A few days later, Trump unleashed a similar tweet storm against Lockheed Martin, decrying the company's trillion-dollar-plus F-35 stealth fighter program as "out of control." (Lockheed Martin investors will recall that we warned you about that one -- Trump has been criticizing the F-35 all year long.) On the plus side, Trump didn't specifically call for canceling the F-35 program, as he did for Air Force One. However, the president-elect did make the ominous observation that "billions of dollars can be saved on military (and other) purchases after Jan. 20."
So, what does all of this mean for investors?

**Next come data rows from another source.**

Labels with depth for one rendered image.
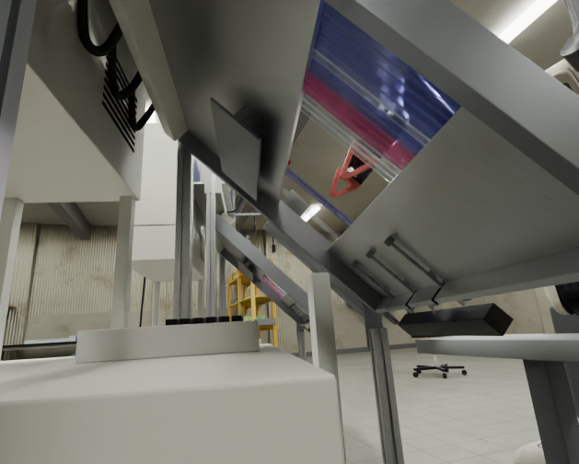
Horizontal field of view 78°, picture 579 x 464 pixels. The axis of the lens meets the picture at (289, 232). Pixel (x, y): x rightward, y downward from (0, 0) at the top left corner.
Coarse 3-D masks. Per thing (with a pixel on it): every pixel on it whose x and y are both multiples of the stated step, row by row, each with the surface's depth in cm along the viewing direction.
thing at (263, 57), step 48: (192, 0) 52; (240, 0) 45; (288, 0) 40; (192, 48) 63; (240, 48) 53; (288, 48) 45; (192, 96) 79; (240, 96) 64; (288, 96) 53; (240, 144) 70; (288, 144) 65
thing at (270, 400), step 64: (0, 384) 27; (64, 384) 24; (128, 384) 22; (192, 384) 20; (256, 384) 21; (320, 384) 21; (0, 448) 18; (64, 448) 19; (128, 448) 19; (192, 448) 19; (256, 448) 20; (320, 448) 20
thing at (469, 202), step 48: (432, 144) 41; (480, 144) 36; (384, 192) 55; (432, 192) 47; (480, 192) 41; (528, 192) 37; (336, 240) 86; (384, 240) 67; (432, 240) 56; (480, 240) 48; (528, 240) 42; (576, 240) 37
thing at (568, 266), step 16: (544, 256) 42; (560, 256) 39; (576, 256) 37; (496, 272) 49; (512, 272) 46; (528, 272) 42; (544, 272) 40; (560, 272) 37; (576, 272) 35; (432, 288) 66; (448, 288) 60; (464, 288) 54; (480, 288) 50; (496, 288) 46; (512, 288) 44; (528, 288) 42; (384, 304) 87; (400, 304) 76; (416, 304) 69; (432, 304) 64

How investors are reacting
For their part, Boeing investors don't seem to be reacting at all. Since Trump's attack on the Air Force One program's costs, for example, Boeing shares have actually gained 1.4% in price. The reaction at Lockheed Martin, on the other hand, has been a bit more severe.
Since the Dec. 6 attack on Boeing stock foreshadowed potential broader salvos fired at the defense industry in general, Lockheed Martin shares have actually sold off by 5.5%. The Lockheed-specific tweets that emerged on Monday contributed less than 1% to that sell-off, which tells us that investors had already buckled themselves in to prepare for the coming tweet storm.
Are they right?
Both reactions make a lot of sense. In the case of Boeing, we're talking about a $95 billion-a-year business here. Even if the Air Force One contract were to be valued at $4 billion (many experts dispute that figure), it would only represent, at most, a couple of weeks of revenue for the aerospace giant being put at risk.

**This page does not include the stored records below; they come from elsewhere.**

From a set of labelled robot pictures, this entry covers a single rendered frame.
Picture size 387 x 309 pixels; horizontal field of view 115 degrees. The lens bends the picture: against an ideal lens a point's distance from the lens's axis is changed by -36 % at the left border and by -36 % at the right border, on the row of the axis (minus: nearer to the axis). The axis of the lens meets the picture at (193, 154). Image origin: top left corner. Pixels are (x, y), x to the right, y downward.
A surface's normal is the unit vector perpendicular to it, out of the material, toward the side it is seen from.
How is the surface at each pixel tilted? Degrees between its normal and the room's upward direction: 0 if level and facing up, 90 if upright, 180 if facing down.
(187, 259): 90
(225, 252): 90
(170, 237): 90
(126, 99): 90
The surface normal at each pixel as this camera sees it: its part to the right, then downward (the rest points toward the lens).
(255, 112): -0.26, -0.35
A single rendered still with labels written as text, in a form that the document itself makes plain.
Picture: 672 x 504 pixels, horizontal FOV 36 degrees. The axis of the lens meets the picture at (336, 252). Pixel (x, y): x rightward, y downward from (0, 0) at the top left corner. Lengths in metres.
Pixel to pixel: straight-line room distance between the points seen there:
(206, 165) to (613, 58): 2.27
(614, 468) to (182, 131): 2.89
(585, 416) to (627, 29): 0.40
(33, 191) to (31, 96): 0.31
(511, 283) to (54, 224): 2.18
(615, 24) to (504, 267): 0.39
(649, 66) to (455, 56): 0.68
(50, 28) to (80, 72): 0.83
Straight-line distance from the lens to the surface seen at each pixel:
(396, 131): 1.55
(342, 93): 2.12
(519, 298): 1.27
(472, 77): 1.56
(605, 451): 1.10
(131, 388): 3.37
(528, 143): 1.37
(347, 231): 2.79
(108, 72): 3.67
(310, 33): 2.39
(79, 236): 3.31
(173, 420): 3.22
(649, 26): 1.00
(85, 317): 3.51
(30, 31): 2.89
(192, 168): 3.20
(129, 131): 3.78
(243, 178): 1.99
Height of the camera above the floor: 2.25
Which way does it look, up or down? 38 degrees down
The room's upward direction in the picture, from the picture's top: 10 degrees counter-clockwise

Lockheed Martin's F-35, though, is a warhorse of a different color. Already, Lockheed Martin depends on the F-35 fighter jet to provide 21% of its $50 billion in annual revenue. Over time, as the program matures into full-rate production and begins pumping out hundreds of aircraft a year, we believe the F-35 could grow to account for fully 50% of Lockheed Martin's business. Donald Trump's attack on the F-35 program, therefore, poses an existential threat to Lockheed Martin -- a threat much more severe than the attack on Boeing's tiny 747 production line.
Reading between the lines
What's more, there's a subtext to what Trump is saying here that could actually turn out to be good news for Boeing. Military experts tell us that there's as much as a 100-airplane gap between the number of airplanes the Pentagon needs to fulfill its mission and the number of airplanes it actually has on hand. That's a gap that's expected to grow as older planes retire, requiring newer planes to replace them.
Currently, Lockheed Martin's F-35 is the plane expected to fill America's fighter jet gap. But if the F-35 program gets canceled -- or even curtailed in size -- that means the Air Force, Navy, and Marine Corps will need to buy other fighter jets to fill the gap. For Boeing, which makes F-15 fighters for the Air Force and F/A-18s for the Navy and Marines, a threat to Lockheed Martin's F-35 program could actually be good news -- promising a new lease on life for Boeing's defense business.